Question

In: Nursing

Ruth Jolly, a 43-year-old female client, is admitted with a history of a urinary stricture and...

Ruth Jolly, a 43-year-old female client, is admitted with a history of a urinary stricture and bladder diverticulum, diagnosed by a voiding cystourethrogram. The client is gravida 6, para 6 and 3 of the births were instrument births, with fourth-degree lacerations involving rectal and urethra tears, which were repaired. The client has an active bladder infection and is currently taking trimethoprim (Primsol), 200 mg po once daily for 60 days, and is on day 10. The client is allergic to penicillin and sulfa. The vital signs are T, 99° F; BP, 110/70 mm Hg; HR, 80 beats/minute; RR, 22 breaths/minute. The client reports having had several urethra dilations in the past and the first stage of the urethroplasty with cystostomy tube and is going for the urethra graft today and placement of a splinting catheter. The client asks the LPN/LVN what to expect after surgery today.

a. What could be the possible cause for the client’s urinary stricture and bladder diverticulum?

b. Explain the past and current treatments of the urethra stricture and bladder diverticulum the client has had or is going to have today.

Solutions

Expert Solution

A. Urethral stricture is the scarring and narrowing of the urethra. The pecularity of female urethra is, ti us small and measuring 4 cm, hence high chances of developing UTI.

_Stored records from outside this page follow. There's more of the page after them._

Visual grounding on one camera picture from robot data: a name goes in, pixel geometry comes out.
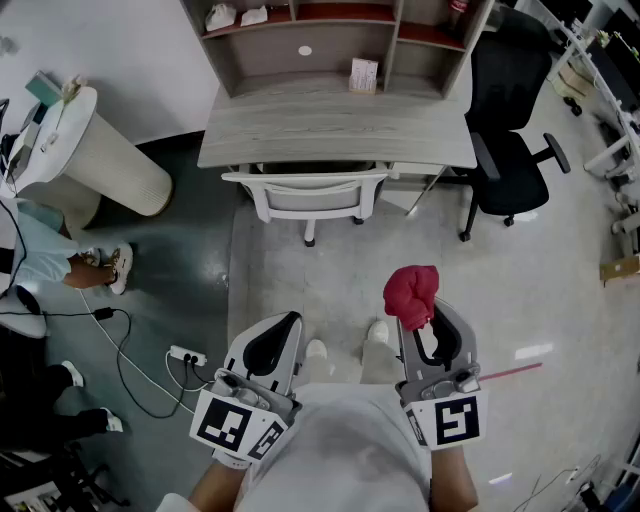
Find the white office chair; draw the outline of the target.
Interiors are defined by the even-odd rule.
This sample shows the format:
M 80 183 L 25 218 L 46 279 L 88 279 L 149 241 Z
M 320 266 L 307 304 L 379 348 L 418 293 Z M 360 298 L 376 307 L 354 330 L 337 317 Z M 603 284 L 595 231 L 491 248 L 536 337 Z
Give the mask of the white office chair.
M 315 245 L 320 220 L 350 218 L 362 224 L 373 214 L 376 190 L 390 176 L 382 163 L 366 171 L 330 173 L 252 174 L 229 172 L 224 181 L 242 185 L 250 193 L 258 218 L 305 223 L 304 243 Z

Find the round white pedestal table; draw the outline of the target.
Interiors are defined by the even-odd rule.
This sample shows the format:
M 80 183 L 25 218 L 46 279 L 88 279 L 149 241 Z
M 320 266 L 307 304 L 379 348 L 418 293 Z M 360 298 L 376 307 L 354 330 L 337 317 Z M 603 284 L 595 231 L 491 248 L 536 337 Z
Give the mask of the round white pedestal table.
M 171 176 L 96 112 L 92 87 L 83 87 L 68 105 L 57 141 L 42 153 L 54 132 L 54 105 L 40 123 L 26 170 L 15 181 L 0 177 L 0 196 L 60 210 L 73 233 L 90 225 L 103 198 L 146 217 L 164 210 L 173 193 Z

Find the crumpled white paper bag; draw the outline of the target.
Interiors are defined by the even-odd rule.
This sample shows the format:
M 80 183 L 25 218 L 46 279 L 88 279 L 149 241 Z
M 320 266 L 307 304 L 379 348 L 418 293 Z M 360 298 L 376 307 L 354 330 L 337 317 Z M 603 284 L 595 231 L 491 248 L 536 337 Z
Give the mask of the crumpled white paper bag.
M 227 3 L 214 4 L 205 18 L 207 32 L 220 30 L 235 23 L 237 11 Z

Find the person's white shirt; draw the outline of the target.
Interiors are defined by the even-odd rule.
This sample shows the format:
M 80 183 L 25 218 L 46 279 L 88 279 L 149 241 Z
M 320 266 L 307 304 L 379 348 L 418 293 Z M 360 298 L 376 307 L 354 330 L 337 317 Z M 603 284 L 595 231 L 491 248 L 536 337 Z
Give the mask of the person's white shirt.
M 248 471 L 234 512 L 431 512 L 430 465 L 391 385 L 297 389 L 294 425 Z

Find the small grey box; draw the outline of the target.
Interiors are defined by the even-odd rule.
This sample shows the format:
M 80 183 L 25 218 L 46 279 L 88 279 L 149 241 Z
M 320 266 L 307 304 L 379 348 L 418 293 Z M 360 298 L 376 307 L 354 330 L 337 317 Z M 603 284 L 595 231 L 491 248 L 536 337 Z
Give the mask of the small grey box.
M 29 121 L 18 135 L 7 139 L 8 154 L 3 157 L 6 180 L 15 181 L 26 170 L 40 127 L 39 123 Z

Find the small card box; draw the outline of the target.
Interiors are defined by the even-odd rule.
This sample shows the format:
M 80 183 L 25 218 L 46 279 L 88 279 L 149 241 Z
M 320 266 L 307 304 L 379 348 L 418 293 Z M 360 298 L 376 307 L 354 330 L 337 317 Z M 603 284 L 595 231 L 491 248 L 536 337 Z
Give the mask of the small card box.
M 349 77 L 349 91 L 361 94 L 375 94 L 377 91 L 378 62 L 353 58 Z

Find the black metal stand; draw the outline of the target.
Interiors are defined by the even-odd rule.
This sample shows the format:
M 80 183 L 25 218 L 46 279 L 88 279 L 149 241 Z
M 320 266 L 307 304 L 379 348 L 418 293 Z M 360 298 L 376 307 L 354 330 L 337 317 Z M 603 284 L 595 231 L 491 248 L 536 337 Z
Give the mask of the black metal stand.
M 52 453 L 0 452 L 0 512 L 100 512 L 106 505 L 129 508 L 101 484 L 110 467 L 89 469 L 74 441 Z

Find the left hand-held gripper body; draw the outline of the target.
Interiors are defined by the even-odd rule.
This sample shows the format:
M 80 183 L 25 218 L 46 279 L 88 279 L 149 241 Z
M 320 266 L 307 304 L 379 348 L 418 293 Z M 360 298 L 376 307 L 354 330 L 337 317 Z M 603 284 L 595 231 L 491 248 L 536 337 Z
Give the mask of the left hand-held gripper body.
M 191 438 L 235 459 L 258 463 L 293 426 L 302 404 L 232 371 L 219 369 L 200 391 Z

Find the red wiping cloth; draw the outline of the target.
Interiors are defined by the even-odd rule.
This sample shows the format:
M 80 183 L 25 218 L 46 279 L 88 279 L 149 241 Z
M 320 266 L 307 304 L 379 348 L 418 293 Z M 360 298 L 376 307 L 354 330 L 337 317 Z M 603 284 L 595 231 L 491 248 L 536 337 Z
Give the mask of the red wiping cloth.
M 396 270 L 383 290 L 385 313 L 408 331 L 422 329 L 435 316 L 439 273 L 435 266 L 406 266 Z

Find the cardboard box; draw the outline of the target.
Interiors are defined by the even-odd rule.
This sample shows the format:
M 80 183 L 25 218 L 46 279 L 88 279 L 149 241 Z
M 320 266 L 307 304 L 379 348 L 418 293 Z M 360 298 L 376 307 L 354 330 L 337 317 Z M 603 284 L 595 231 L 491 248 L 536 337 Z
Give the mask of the cardboard box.
M 599 278 L 603 285 L 614 279 L 640 275 L 640 254 L 621 258 L 599 267 Z

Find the white power strip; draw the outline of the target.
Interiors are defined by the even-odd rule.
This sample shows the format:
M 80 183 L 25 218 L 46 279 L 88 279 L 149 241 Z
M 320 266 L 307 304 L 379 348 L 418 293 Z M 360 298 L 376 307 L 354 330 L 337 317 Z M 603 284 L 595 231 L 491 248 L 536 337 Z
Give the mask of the white power strip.
M 186 361 L 195 366 L 204 366 L 207 363 L 207 357 L 204 353 L 186 349 L 181 346 L 172 345 L 169 349 L 169 355 L 176 359 Z

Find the teal box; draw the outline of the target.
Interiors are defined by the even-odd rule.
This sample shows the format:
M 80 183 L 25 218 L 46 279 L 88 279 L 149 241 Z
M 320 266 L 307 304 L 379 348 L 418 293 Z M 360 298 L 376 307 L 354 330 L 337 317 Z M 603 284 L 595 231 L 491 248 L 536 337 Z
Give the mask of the teal box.
M 36 72 L 26 83 L 25 89 L 40 103 L 51 107 L 62 99 L 62 90 L 42 71 Z

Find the white wristband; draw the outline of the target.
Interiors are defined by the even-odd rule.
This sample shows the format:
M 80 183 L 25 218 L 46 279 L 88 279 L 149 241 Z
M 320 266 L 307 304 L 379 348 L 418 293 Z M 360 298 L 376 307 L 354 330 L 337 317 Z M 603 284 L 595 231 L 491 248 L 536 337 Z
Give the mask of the white wristband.
M 227 454 L 226 452 L 220 449 L 215 449 L 213 451 L 212 458 L 217 463 L 222 464 L 232 470 L 246 471 L 251 466 L 250 461 L 239 459 L 237 457 Z

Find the pale artificial flower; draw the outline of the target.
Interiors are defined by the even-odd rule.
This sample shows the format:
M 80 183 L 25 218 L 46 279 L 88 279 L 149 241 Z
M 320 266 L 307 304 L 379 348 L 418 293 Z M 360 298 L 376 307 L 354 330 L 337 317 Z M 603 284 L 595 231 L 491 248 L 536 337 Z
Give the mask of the pale artificial flower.
M 62 115 L 68 105 L 76 98 L 80 90 L 87 85 L 87 80 L 82 75 L 76 75 L 68 79 L 62 86 L 60 100 L 54 105 L 57 114 L 54 116 L 54 134 L 58 134 Z

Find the grey wooden shelf unit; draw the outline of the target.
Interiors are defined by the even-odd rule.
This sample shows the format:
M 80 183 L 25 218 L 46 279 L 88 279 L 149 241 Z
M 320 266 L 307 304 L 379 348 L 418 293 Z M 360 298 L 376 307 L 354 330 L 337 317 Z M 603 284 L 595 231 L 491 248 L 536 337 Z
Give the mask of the grey wooden shelf unit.
M 378 62 L 377 92 L 406 76 L 433 83 L 444 98 L 457 85 L 495 0 L 470 0 L 454 31 L 448 0 L 180 0 L 222 91 L 261 76 L 337 74 L 349 85 L 352 59 Z M 214 4 L 236 11 L 232 26 L 207 32 Z M 265 6 L 266 23 L 241 27 L 249 9 Z M 312 49 L 309 56 L 300 46 Z

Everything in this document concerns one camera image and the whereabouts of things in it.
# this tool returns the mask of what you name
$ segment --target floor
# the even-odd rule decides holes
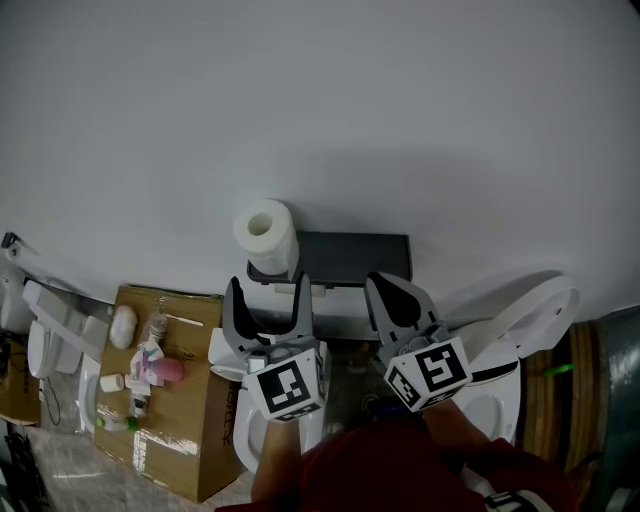
[[[76,404],[80,372],[55,374],[51,384],[60,403],[60,423],[54,425],[42,405],[40,428],[27,427],[36,462],[44,479],[50,501],[56,510],[65,511],[197,511],[249,502],[253,481],[243,474],[233,484],[201,505],[194,504],[138,475],[93,447],[91,434],[80,431]],[[52,396],[51,415],[57,421]]]

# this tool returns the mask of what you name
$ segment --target person
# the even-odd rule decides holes
[[[560,469],[504,439],[490,442],[452,400],[422,418],[336,434],[303,456],[298,421],[271,422],[251,498],[224,510],[578,510]]]

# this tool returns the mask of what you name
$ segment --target white wall
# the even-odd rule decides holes
[[[223,292],[272,197],[408,233],[445,315],[555,269],[598,316],[640,301],[639,55],[626,0],[4,1],[0,219],[98,298]]]

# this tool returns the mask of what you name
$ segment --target toilet lid
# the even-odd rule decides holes
[[[37,320],[31,322],[29,344],[27,345],[27,360],[33,375],[37,375],[45,367],[49,352],[51,331]]]
[[[473,336],[465,345],[469,361],[498,340],[513,343],[520,358],[553,348],[573,322],[579,303],[580,292],[568,277],[545,281],[488,321]]]

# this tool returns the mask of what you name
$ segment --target toilet seat
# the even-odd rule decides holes
[[[51,375],[55,370],[59,352],[60,340],[57,336],[37,320],[31,322],[27,345],[27,360],[31,375],[39,379]]]
[[[520,363],[506,376],[467,385],[452,400],[490,441],[512,441],[520,414]]]
[[[520,358],[553,348],[573,322],[579,302],[574,284],[555,277],[492,320],[452,333],[462,340],[473,376],[453,401],[490,440],[513,440],[520,413]]]
[[[324,407],[298,420],[300,453],[311,450],[322,440],[323,421]],[[258,470],[267,423],[251,393],[241,389],[238,392],[238,407],[233,427],[233,447],[240,462],[252,473]]]
[[[38,379],[50,376],[54,371],[74,373],[80,364],[82,352],[72,347],[49,329],[34,320],[29,330],[27,360],[31,375]]]

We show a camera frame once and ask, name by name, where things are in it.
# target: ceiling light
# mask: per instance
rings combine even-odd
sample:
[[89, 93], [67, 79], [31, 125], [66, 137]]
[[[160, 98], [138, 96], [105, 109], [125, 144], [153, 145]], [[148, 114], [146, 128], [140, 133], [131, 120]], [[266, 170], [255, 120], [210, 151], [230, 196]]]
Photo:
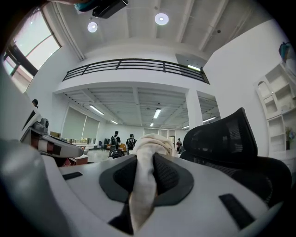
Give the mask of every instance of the ceiling light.
[[216, 118], [216, 117], [209, 118], [209, 119], [203, 121], [203, 123], [208, 122], [208, 121], [210, 121], [210, 120], [213, 120], [213, 119], [215, 119], [215, 118]]
[[93, 105], [90, 105], [90, 107], [93, 109], [93, 110], [95, 110], [95, 111], [97, 111], [98, 113], [100, 113], [101, 115], [104, 115], [100, 110], [98, 110], [95, 106], [93, 106]]
[[156, 109], [156, 111], [155, 111], [155, 115], [154, 115], [154, 119], [157, 119], [157, 117], [158, 117], [158, 115], [160, 114], [160, 112], [161, 112], [161, 109]]
[[199, 68], [197, 68], [197, 67], [194, 67], [194, 66], [191, 66], [191, 65], [188, 65], [188, 67], [189, 67], [190, 69], [194, 69], [194, 70], [196, 70], [196, 71], [199, 71], [199, 72], [200, 72], [200, 69], [199, 69]]
[[88, 24], [88, 26], [87, 26], [87, 29], [88, 29], [89, 32], [94, 33], [94, 32], [96, 32], [97, 29], [98, 29], [98, 24], [95, 23], [95, 22], [90, 22], [90, 23]]
[[159, 25], [165, 25], [168, 23], [168, 16], [165, 15], [164, 13], [158, 13], [155, 16], [155, 22]]

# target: cabinet
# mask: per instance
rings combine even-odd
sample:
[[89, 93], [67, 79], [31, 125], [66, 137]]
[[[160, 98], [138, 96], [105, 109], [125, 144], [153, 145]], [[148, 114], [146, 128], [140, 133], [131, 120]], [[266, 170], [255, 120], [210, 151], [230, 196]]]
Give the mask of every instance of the cabinet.
[[282, 160], [295, 172], [296, 139], [286, 147], [286, 127], [296, 131], [296, 100], [292, 98], [289, 76], [282, 64], [260, 78], [255, 84], [267, 122], [269, 157]]

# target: vase
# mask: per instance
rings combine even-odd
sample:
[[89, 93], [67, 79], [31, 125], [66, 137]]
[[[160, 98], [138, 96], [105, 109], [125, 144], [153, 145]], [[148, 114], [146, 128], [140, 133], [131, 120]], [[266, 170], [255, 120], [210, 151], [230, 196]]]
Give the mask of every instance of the vase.
[[286, 150], [290, 150], [290, 141], [286, 141]]

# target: chair backrest
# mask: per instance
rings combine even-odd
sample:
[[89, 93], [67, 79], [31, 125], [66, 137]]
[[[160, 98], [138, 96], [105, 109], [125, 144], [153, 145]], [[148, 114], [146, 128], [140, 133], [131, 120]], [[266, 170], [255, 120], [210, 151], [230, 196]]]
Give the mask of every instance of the chair backrest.
[[190, 130], [180, 156], [191, 162], [218, 169], [244, 185], [266, 204], [283, 201], [291, 186], [291, 173], [276, 159], [258, 157], [257, 145], [245, 110], [214, 123]]
[[186, 152], [205, 159], [245, 163], [257, 157], [257, 145], [245, 110], [191, 129], [184, 138]]

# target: round ceiling light
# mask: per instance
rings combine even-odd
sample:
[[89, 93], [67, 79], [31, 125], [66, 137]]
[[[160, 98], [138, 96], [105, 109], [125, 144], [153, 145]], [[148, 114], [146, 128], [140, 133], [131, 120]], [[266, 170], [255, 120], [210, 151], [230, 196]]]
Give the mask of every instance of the round ceiling light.
[[164, 13], [158, 13], [155, 16], [155, 22], [159, 25], [165, 25], [168, 23], [168, 16], [165, 15]]
[[97, 29], [98, 29], [98, 24], [95, 23], [95, 22], [90, 22], [90, 23], [88, 24], [88, 26], [87, 26], [87, 29], [88, 29], [89, 32], [94, 33], [94, 32], [96, 32]]

A bladder diverticulum is the outpouching of the walls of bladder.

The possible causes of clients urinary stricture and bladder diverticulam already explained in her past history itself. Age is forst factor, as the age of the client (43 yeras) increases the channces opf muscle tone decrease. Here also same thing can influence.Advance age of the patient, then her pregnancy status ( she delivered 6 times) this will cause loosening of the vaginal and urethral muscles. She also underwent instrumental deliveries, and developed 4th degree rectal and urethral tears. the client also had the history of several urethra dilatations.

Trauma or any kind of repeated injuries to the urethra(4th degree urethral tear), frequent medical insruments use( dilatations, and instrumental deliveries) Frequent UTI,are the major cause of urethral stricture.

A bladder diverticulum usually develops because of frequent dilatation by dilators and frequent instrumental use and surgeries.. The patient had all these histories. Hence she developed this condition.

B. The past and current treatments of the urethra stricture and bladder diverticulum the client has had or is going to have

Past treatemnt

  • Urethral dilatation: urethral dilatation is the procedure, where the urethra (external opening) is  stretched under local or general anaesthetic agent. After lubricating the urethra with local anaesthetic gel, stretch and enlarge  the urethra using dilators (plastic or metal, pictured) of increasing size. Usually the procedure starting with a small thin dilator, and slowly progressing to a wider one. The procedure usually takes 5-10 minutes to complete. Mild burning sensation while urinating or bleeding for a short time after the procedure is common.
  • urethroplasty: A gold standard surgical procedure for urethral stricture managemnt.This is an open surgical reconstruction of the urethra that has been narrowed.The recovery rate of this surgery is very high. It includes, different types of surgeries.
  • Cystostomy: Cystostomy is t the surgical creation of an opening into the bladder.the procedure is usually performed via an incision made in the symphysis pubis. This surgery is usually performed in case of Acute urinary retention in which a urethral catheter cannot be passed. Here also, since the patient is having narrowing of the urethra, this surgery is performed.

Present treatment

  • Urethra graft: This is a surgical procedure usually performs for strictures. Where graft from different body parts are used for the managemnt of strictures. The most commonly used grafts are buccal grafts. They are widely used. In urethral graft surgery the graft from body part is used to replace the nonfunctioning strictured urethral walls.They have long term success rate.
  • Use of Splinting catheters: Spilinting catheters are used to maintain the uretral allignment and urinary diversion. they are used either alone or in combination with other known surgical repair.